→ **Task item**
Apart from the images, every record here needs to be copied exactly.
START The records
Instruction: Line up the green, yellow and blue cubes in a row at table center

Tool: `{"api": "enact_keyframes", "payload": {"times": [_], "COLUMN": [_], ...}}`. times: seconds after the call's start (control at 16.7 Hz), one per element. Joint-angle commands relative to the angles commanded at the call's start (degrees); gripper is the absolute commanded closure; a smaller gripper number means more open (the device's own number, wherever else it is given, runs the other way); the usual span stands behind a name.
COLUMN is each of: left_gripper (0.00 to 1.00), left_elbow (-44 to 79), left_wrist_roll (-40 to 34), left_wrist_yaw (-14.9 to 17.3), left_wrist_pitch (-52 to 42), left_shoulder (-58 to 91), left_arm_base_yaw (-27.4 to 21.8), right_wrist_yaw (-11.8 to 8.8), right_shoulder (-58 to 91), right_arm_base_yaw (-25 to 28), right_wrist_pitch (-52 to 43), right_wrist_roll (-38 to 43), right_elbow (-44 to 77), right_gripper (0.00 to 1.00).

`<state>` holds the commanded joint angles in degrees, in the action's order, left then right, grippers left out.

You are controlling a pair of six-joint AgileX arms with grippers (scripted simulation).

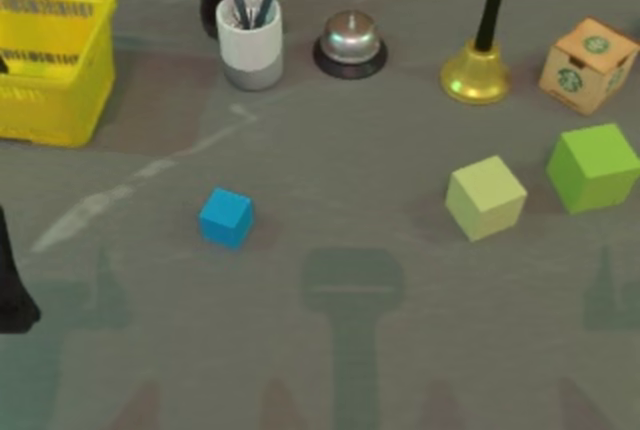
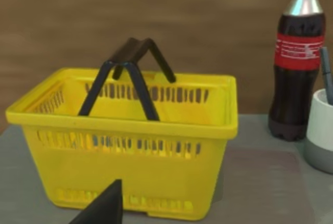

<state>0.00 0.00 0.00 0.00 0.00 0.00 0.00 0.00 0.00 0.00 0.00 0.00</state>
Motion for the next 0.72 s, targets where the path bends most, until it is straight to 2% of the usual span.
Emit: {"api": "enact_keyframes", "payload": {"times": [0.36, 0.72], "left_gripper": [0.0, 0.0], "left_elbow": [5.76, 28.77], "left_wrist_roll": [-0.2, -0.75], "left_wrist_yaw": [0.16, 0.05], "left_wrist_pitch": [-3.92, -18.74], "left_shoulder": [5.91, 32.53], "left_arm_base_yaw": [-1.64, -7.02], "right_wrist_yaw": [0.0, 0.0], "right_shoulder": [0.0, 0.0], "right_arm_base_yaw": [0.0, 0.0], "right_wrist_pitch": [0.0, 0.0], "right_wrist_roll": [0.0, 0.0], "right_elbow": [0.0, 0.0], "right_gripper": [0.0, 0.0]}}
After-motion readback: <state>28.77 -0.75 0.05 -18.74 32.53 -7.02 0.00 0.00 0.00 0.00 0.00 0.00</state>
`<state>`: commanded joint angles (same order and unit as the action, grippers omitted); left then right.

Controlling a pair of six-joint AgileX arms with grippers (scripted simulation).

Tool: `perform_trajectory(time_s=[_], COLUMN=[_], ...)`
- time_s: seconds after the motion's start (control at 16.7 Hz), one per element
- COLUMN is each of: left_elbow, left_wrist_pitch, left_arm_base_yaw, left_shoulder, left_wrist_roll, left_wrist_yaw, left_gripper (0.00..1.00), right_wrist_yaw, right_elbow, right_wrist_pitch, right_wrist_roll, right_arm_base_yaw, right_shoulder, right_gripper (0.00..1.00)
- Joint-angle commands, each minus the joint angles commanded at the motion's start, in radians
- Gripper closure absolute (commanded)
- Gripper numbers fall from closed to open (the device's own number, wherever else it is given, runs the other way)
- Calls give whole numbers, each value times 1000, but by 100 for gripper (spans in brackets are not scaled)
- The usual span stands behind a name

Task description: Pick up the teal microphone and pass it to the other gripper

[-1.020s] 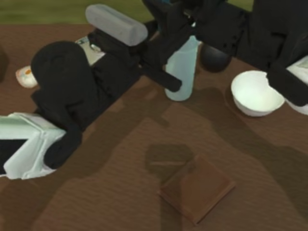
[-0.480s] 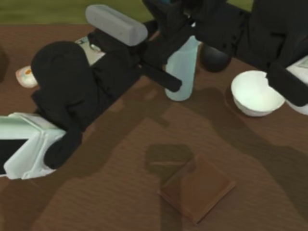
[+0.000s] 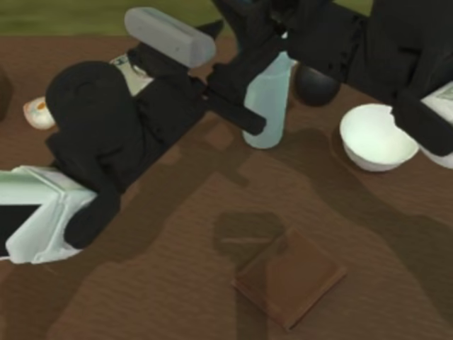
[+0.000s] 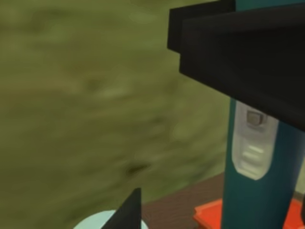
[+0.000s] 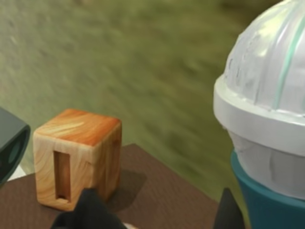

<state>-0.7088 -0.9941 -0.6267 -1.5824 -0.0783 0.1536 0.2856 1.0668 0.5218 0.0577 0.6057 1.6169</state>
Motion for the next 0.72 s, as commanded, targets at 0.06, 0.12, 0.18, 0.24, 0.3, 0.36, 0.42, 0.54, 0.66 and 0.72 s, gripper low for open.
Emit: perform_trajectory(time_s=[0.06,0.12,0.18,0.24,0.3,0.36,0.42,0.54,0.66,0.72], left_elbow=[0,0,0,0,0,0,8,25,82,122], left_wrist_pitch=[0,0,0,0,0,0,0,2,3,4], left_arm_base_yaw=[0,0,0,0,0,0,11,15,30,38], left_shoulder=[0,0,0,0,0,0,-11,7,65,105], left_wrist_roll=[0,0,0,0,0,0,12,12,13,12], left_wrist_yaw=[0,0,0,0,0,0,-18,-14,-7,-3], left_gripper=[0,0,0,0,0,0,0,0,0,0], right_wrist_yaw=[0,0,0,0,0,0,-10,-1,27,46], right_elbow=[0,0,0,0,0,0,8,0,-22,-37], right_wrist_pitch=[0,0,0,0,0,0,1,1,0,0], right_wrist_roll=[0,0,0,0,0,0,5,4,2,2], right_arm_base_yaw=[0,0,0,0,0,0,-3,-12,-39,-55], right_shoulder=[0,0,0,0,0,0,-8,-15,-37,-52], right_gripper=[100,100,100,100,100,100,100,100,100,100])
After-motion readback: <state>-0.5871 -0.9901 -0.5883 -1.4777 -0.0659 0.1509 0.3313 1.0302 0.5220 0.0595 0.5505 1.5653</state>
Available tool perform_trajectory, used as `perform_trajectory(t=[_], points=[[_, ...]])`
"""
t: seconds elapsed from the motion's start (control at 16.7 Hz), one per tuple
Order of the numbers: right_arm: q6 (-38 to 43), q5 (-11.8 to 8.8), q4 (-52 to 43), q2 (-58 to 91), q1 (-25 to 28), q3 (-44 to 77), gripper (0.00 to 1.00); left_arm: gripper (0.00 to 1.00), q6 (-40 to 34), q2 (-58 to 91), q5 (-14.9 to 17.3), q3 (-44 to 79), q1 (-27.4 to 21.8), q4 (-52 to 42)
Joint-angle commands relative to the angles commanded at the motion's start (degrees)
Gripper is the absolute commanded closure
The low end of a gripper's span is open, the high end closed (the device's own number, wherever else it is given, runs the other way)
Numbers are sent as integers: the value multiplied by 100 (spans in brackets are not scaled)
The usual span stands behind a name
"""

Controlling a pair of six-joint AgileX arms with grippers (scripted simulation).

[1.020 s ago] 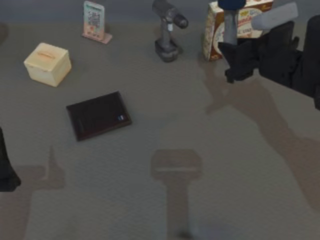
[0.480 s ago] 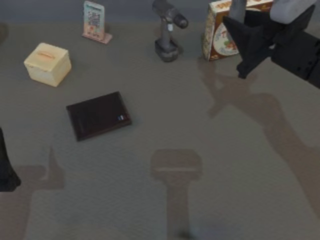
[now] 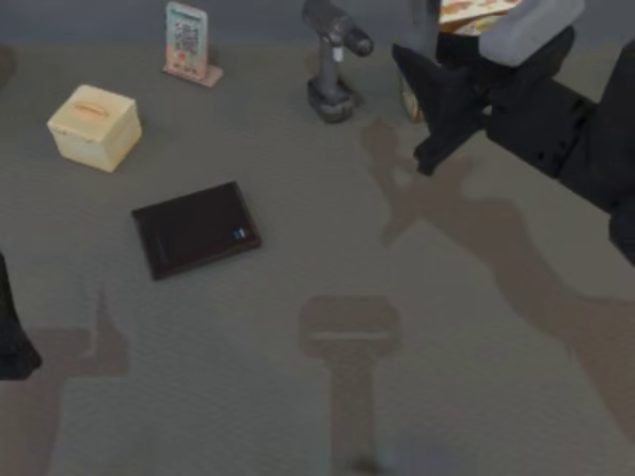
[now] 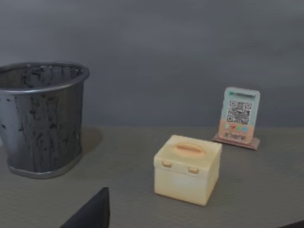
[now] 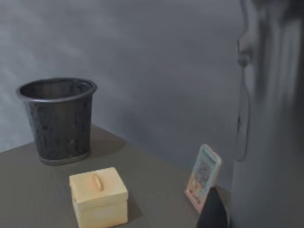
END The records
→ **Answer to this problem**
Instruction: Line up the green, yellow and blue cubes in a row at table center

Tool: `{"api": "enact_keyframes", "payload": {"times": [_], "COLUMN": [_], ...}}`. times: seconds after the call's start (control at 16.7 Hz), one per element. Joint-angle commands relative to the angles commanded at the call's start (degrees); gripper is the absolute commanded closure; a smaller gripper number means more open (the device's own number, wherever else it is given, runs the other way); the usual span stands behind a name.
COLUMN is each of: left_gripper (0.00 to 1.00), left_elbow (-44 to 79), left_wrist_roll (-40 to 34), left_wrist_yaw (-14.9 to 17.3), left_wrist_pitch (-52 to 42), left_shoulder (-58 to 91), left_arm_base_yaw (-27.4 to 21.8), right_wrist_yaw (-11.8 to 8.8), right_shoulder (-58 to 91), right_arm_base_yaw (-25 to 28), right_wrist_pitch (-52 to 43), right_wrist_roll (-38 to 43), right_elbow (-44 to 77), right_gripper (0.00 to 1.00).

`<state>` holds the commanded joint angles in degrees, in the action's order, left then right, grippers left out.

You are controlling a pair of six-joint AgileX arms with grippers (scripted simulation).


<state>0.00 0.00 0.00 0.00 0.00 0.00 0.00 0.00 0.00 0.00 0.00 0.00</state>
Motion for the next 0.72 s, targets where the path bends most, until it is straight to 2% of the usual span.
Emit: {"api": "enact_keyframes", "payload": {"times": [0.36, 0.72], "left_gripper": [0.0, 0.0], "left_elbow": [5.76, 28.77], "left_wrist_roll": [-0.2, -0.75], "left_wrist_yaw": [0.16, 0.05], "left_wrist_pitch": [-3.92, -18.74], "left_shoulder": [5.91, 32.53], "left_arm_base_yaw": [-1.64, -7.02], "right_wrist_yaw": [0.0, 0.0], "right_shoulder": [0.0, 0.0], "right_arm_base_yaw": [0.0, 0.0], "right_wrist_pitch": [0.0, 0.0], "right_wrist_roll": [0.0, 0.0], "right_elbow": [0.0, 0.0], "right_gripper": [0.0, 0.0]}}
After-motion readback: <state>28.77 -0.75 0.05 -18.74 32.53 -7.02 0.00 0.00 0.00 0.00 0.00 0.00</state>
`<state>`: commanded joint angles (same order and unit as the action, grippers omitted); left then right.

Controlling a pair of six-joint AgileX arms with grippers (scripted simulation).

Tool: `perform_trajectory(time_s=[_], COLUMN=[_], ...)`
- time_s: seconds after the motion's start (control at 16.7 Hz), one per element
- COLUMN is each of: left_elbow, left_wrist_pitch, left_arm_base_yaw, left_shoulder, left_wrist_roll, left_wrist_yaw, left_gripper (0.00..1.00), right_wrist_yaw, right_elbow, right_wrist_pitch, right_wrist_roll, right_arm_base_yaw, right_shoulder, right_gripper (0.00..1.00)
- Joint-angle commands, each minus the joint angles commanded at the motion's start, in radians
- Gripper closure absolute (commanded)
- Gripper numbers fall from closed to open (the device's own number, wherever else it is given, runs the other way)
- Calls give whole numbers, each value times 1000, but by 100 for gripper (spans in brackets are not scaled)
- The usual span stands behind a name

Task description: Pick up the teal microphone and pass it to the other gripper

[-1.020s] 
[-0.480s] 
[+0.000s] 
[+0.000s] 
[+0.000s] 

<state>-0.7088 -0.9941 -0.6267 -1.5824 -0.0783 0.1536 0.2856 1.0668 0.5218 0.0577 0.6057 1.6169</state>
Motion for the next 0.72 s, as commanded, targets at 0.06, 0.12, 0.18, 0.24, 0.3, 0.36, 0.42, 0.54, 0.66 and 0.72 s, gripper low for open.
Emit: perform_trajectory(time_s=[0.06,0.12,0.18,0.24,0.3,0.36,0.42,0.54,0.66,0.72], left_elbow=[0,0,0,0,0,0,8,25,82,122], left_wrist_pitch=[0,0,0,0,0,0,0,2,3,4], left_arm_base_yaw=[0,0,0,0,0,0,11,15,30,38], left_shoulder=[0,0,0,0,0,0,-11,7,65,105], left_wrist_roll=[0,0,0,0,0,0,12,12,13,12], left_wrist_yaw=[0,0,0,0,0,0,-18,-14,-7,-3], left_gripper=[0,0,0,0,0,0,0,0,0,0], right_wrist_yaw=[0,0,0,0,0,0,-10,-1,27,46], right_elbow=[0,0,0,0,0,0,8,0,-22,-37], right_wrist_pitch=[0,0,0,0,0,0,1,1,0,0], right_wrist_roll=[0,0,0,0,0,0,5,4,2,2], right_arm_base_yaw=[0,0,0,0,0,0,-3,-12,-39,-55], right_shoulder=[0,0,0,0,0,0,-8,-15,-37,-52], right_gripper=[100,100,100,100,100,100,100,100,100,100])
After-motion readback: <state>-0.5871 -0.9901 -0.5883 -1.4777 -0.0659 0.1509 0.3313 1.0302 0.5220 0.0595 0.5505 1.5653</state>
Available tool perform_trajectory, used as `perform_trajectory(t=[_], points=[[_, ...]])`
"""
t: seconds elapsed from the motion's start (control at 16.7 Hz), one per tuple
Order of the numbers: right_arm: q6 (-38 to 43), q5 (-11.8 to 8.8), q4 (-52 to 43), q2 (-58 to 91), q1 (-25 to 28), q3 (-44 to 77), gripper (0.00 to 1.00); left_arm: gripper (0.00 to 1.00), q6 (-40 to 34), q2 (-58 to 91), q5 (-14.9 to 17.3), q3 (-44 to 79), q1 (-27.4 to 21.8), q4 (-52 to 42)
Joint-angle commands relative to the angles commanded at the motion's start (degrees)
Gripper is the absolute commanded closure
The low end of a gripper's span is open, the high end closed (the device's own number, wherever else it is given, runs the other way)
Numbers are sent as integers: the value multiplied by 100 (spans in brackets are not scaled)
The usual span stands behind a name
"""

Controlling a pair of six-joint AgileX arms with grippers (scripted simulation).

[1.020 s ago] 
[0.480 s ago] 
[now] 
[now] 
[now] 

This exercise is now finished, and nothing remains to add.